> _What the exercise asks_
In the entries below, find the line containing "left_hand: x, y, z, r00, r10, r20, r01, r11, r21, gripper" and the line containing "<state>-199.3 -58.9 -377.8". Copy those two lines and everything between them exactly, and only that.

> _Extracted entries_
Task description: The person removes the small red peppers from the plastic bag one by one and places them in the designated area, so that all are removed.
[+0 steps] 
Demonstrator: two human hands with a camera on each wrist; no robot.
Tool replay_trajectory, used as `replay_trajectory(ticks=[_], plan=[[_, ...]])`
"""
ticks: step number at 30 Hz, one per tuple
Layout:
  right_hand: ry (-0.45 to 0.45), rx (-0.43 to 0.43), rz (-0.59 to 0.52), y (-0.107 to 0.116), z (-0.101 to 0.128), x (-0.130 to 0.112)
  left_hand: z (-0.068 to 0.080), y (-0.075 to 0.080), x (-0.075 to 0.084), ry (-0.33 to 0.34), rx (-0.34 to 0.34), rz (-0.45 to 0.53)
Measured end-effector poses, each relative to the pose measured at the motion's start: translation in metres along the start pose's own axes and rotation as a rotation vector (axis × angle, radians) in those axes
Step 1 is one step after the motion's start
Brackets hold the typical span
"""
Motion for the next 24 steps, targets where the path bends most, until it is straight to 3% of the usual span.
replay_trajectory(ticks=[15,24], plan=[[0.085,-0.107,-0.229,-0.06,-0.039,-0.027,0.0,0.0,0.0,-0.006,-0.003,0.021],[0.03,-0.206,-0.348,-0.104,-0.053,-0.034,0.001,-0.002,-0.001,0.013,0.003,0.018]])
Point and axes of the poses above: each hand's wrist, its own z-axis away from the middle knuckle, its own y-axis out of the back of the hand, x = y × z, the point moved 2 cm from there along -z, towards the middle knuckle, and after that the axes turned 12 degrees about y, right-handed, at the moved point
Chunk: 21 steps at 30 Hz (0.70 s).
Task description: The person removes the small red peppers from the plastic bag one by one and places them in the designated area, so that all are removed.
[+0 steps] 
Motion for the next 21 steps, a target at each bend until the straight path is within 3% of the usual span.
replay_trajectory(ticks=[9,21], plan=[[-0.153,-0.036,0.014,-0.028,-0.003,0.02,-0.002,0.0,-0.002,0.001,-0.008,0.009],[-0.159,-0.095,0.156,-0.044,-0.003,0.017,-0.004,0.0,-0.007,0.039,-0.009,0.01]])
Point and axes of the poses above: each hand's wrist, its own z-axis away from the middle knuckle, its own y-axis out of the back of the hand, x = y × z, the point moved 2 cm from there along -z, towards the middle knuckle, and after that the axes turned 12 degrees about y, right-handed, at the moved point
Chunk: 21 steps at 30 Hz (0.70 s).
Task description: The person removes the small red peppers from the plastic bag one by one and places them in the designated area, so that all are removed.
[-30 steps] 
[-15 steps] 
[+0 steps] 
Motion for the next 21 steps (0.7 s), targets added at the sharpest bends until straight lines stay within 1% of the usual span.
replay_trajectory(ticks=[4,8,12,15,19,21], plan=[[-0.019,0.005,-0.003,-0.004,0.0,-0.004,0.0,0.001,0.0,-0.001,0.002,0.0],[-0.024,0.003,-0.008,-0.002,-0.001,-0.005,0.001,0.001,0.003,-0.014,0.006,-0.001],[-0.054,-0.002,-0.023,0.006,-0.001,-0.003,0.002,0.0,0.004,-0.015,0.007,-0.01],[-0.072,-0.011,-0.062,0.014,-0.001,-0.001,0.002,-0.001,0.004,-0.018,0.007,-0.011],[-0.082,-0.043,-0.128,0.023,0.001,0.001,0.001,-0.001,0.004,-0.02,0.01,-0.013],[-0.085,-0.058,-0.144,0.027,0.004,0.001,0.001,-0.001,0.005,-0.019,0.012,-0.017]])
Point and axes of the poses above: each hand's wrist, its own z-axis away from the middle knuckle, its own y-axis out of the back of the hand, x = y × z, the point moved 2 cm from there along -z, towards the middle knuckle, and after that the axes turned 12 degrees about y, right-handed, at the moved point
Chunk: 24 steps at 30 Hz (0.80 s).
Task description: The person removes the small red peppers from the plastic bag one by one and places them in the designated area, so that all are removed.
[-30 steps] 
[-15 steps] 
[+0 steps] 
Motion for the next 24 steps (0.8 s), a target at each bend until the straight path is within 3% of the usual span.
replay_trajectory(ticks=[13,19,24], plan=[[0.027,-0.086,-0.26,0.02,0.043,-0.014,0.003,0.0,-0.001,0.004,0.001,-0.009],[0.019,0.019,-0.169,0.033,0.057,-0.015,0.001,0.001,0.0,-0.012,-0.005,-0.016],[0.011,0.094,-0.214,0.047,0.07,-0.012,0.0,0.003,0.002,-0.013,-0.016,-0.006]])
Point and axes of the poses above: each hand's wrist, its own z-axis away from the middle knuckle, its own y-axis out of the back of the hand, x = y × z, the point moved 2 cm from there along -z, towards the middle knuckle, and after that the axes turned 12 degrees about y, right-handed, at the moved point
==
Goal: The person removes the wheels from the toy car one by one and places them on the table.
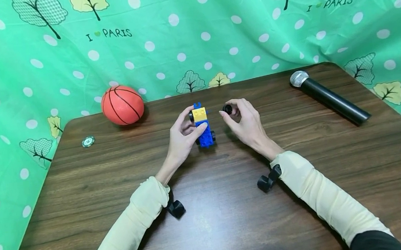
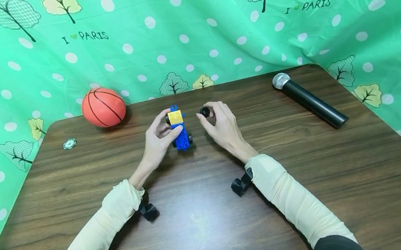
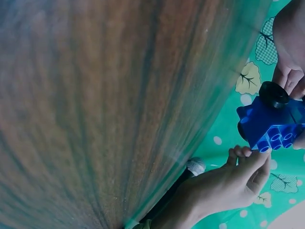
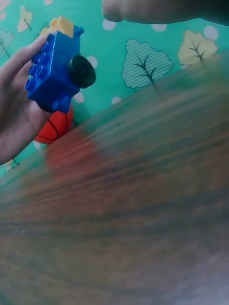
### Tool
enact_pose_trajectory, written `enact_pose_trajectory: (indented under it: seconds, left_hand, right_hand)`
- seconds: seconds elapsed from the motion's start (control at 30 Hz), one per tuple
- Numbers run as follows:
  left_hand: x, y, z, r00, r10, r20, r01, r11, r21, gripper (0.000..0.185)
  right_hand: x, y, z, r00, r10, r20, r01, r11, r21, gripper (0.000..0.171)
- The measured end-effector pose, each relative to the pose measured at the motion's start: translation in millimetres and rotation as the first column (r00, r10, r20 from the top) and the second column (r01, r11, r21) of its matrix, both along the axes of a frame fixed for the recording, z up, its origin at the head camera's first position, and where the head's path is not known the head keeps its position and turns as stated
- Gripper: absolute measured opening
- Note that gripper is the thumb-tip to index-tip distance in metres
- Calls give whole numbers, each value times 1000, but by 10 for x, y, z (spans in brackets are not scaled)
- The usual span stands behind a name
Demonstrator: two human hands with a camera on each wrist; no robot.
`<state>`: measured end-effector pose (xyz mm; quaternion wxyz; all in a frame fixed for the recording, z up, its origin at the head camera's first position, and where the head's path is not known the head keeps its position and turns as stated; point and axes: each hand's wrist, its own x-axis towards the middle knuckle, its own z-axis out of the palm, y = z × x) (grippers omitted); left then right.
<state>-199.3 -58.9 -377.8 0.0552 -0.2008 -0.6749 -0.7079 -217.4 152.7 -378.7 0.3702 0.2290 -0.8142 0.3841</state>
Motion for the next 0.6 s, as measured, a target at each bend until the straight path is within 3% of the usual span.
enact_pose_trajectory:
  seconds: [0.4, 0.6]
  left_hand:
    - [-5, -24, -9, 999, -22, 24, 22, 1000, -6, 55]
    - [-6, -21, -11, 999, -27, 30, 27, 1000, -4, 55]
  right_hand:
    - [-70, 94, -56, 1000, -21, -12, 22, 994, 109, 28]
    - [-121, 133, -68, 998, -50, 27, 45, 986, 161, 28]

> _Completed exercise_
  left_hand: x, y, z, r00, r10, r20, r01, r11, r21, gripper (0.000..0.185)
  right_hand: x, y, z, r00, r10, r20, r01, r11, r21, gripper (0.000..0.171)
- The measured end-effector pose, each relative to the pose measured at the motion's start: translation in millimetres and rotation as the first column (r00, r10, r20 from the top) and the second column (r01, r11, r21) of its matrix, both along the axes of a frame fixed for the recording, z up, its origin at the head camera's first position, and where the head's path is not known the head keeps its position and turns as stated
- Gripper: absolute measured opening
- Note that gripper is the thumb-tip to index-tip distance in metres
- Calls give whole numbers, each value times 1000, but by 10 for x, y, z (spans in brackets are not scaled)
- The usual span stands behind a name
Demonstrator: two human hands with a camera on each wrist; no robot.
`<state>`: measured end-effector pose (xyz mm; quaternion wxyz; all in a frame fixed for the recording, z up, its origin at the head camera's first position, and where the head's path is not known the head keeps its position and turns as stated; point and axes: each hand's wrist, its own x-axis towards the middle knuckle, its own z-axis out of the palm, y = z × x) (grippers omitted); left then right.
<state>-199.3 -58.9 -377.8 0.0552 -0.2008 -0.6749 -0.7079 -217.4 152.7 -378.7 0.3702 0.2290 -0.8142 0.3841</state>

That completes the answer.